Progress continues in treating pediatric skin ailments

April 1, 2006

National report ? While topical calcineurin inhibitors for treating atopic dermatitis (AD) continue to grab headlines, sources tell Dermatology Times that research into additional treatments for pediatric skin problems is progressing.

Over the past five to six years, the availability of the topical calcineurin inhibitors Protopic (tacrolimus, Astellas) and Elidel (pimecrolimus, Novartis) has "changed dramatically how we manage our patients with AD," says Amy S. Paller, M.D., professor and chair of dermatology and professor of pediatrics at Northwestern University's Feinberg School of Medicine.

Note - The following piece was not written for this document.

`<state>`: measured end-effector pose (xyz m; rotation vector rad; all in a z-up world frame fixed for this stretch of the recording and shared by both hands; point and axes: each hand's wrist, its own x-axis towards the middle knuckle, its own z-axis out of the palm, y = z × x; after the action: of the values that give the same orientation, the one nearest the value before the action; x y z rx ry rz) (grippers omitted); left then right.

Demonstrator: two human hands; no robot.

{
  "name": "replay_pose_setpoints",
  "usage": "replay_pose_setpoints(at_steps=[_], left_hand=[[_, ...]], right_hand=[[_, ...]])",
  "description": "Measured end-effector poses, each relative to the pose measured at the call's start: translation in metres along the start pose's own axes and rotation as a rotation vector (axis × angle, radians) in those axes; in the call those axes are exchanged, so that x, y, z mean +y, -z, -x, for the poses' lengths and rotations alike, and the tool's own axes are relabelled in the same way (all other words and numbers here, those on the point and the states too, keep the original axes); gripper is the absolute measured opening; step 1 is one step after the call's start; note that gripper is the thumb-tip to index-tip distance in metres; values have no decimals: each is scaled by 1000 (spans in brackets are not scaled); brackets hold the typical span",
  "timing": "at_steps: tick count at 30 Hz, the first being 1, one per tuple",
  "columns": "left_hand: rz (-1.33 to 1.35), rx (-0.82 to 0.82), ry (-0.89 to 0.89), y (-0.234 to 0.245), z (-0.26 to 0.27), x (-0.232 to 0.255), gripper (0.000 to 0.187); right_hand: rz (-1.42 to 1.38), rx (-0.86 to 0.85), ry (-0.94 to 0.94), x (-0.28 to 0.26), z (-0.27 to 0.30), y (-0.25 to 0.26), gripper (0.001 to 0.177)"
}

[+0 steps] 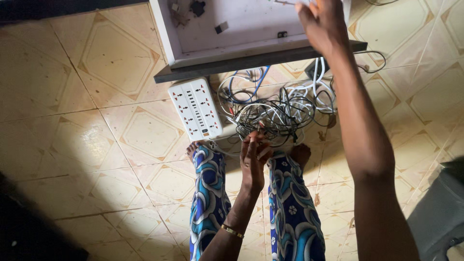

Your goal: The person untangles and coils various electrical cables, including white and blue wires, then places them into an open drawer beneath a desk. The person also handles a white power strip, moving it aside to access the cables.

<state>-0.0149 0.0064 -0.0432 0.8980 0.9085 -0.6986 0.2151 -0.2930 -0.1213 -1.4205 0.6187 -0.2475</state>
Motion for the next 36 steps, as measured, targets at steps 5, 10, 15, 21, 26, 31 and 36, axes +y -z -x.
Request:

However, The Food and Drug Administration (FDA)'s decision to add black box warnings to these drugs' labels has exerted a profound effect on patients and prescribers.

The decision rests on "the theoretical plausibility of an increased risk of cancer without any real evidence of it at this time," Dr. Paller says.

Nevertheless, the recently released warnings already have made it impossible for many patients to get these medications because the drugs have been removed from government and insurance formularies, she says. At the same time, Dr. Paller says the warnings have "caused primary care doctors to proactively take patients off these treatments, once again compromising patient care."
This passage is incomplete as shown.